Exercise objective:
Output the entire listing below exactly as it stands.

▬▬▬

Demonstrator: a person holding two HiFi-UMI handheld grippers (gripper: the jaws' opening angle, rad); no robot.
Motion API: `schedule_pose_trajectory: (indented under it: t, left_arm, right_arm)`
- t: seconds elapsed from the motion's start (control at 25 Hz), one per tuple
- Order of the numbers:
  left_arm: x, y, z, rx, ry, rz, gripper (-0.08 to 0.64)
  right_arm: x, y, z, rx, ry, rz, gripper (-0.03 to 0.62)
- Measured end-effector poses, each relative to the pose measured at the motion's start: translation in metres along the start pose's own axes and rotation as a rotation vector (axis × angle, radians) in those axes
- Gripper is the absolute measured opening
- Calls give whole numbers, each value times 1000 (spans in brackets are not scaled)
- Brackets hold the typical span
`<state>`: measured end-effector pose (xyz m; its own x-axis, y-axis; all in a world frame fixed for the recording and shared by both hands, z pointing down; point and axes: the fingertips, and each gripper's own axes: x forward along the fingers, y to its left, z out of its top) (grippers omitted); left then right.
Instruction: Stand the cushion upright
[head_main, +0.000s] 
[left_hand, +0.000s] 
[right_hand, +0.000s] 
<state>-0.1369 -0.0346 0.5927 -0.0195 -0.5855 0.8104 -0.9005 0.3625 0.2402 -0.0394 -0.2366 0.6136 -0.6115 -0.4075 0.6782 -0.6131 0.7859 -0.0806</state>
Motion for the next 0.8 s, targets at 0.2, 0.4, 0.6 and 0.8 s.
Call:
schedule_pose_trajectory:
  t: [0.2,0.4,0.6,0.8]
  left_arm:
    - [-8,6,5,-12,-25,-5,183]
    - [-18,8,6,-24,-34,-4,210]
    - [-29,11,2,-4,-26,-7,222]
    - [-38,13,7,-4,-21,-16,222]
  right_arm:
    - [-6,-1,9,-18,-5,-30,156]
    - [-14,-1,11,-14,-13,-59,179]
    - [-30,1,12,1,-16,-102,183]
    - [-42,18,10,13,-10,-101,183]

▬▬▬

Exercise output:
Demonstrator: a person holding two HiFi-UMI handheld grippers (gripper: the jaws' opening angle, rad); no robot.
Motion API: `schedule_pose_trajectory: (indented under it: t, left_arm, right_arm)`
- t: seconds elapsed from the motion's start (control at 25 Hz), one per tuple
- Order of the numbers:
  left_arm: x, y, z, rx, ry, rz, gripper (-0.08 to 0.64)
  right_arm: x, y, z, rx, ry, rz, gripper (-0.03 to 0.62)
- Measured end-effector poses, each relative to the pose measured at the motion's start: translation in metres along the start pose's own axes and rotation as a rotation vector (axis × angle, radians) in those axes
- Gripper is the absolute measured opening
- Calls give whole numbers, each value times 1000 (spans in brackets are not scaled)
- Brackets hold the typical span
`<state>`: measured end-effector pose (xyz m; its own x-axis, y-axis; all in a world frame fixed for the recording and shared by both hands, z pointing down; point and axes: the fingertips, and each gripper's own axes: x forward along the fingers, y to its left, z out of its top) (grippers omitted); left then right.
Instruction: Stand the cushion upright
[head_main, +0.000s] 
[left_hand, +0.000s] 
[right_hand, +0.000s] 
<state>-0.1369 -0.0346 0.5927 -0.0195 -0.5855 0.8104 -0.9005 0.3625 0.2402 -0.0394 -0.2366 0.6136 -0.6115 -0.4075 0.6782 -0.6131 0.7859 -0.0806</state>
Motion for the next 0.8 s, targets at 0.2, 0.4, 0.6 and 0.8 s.
Call:
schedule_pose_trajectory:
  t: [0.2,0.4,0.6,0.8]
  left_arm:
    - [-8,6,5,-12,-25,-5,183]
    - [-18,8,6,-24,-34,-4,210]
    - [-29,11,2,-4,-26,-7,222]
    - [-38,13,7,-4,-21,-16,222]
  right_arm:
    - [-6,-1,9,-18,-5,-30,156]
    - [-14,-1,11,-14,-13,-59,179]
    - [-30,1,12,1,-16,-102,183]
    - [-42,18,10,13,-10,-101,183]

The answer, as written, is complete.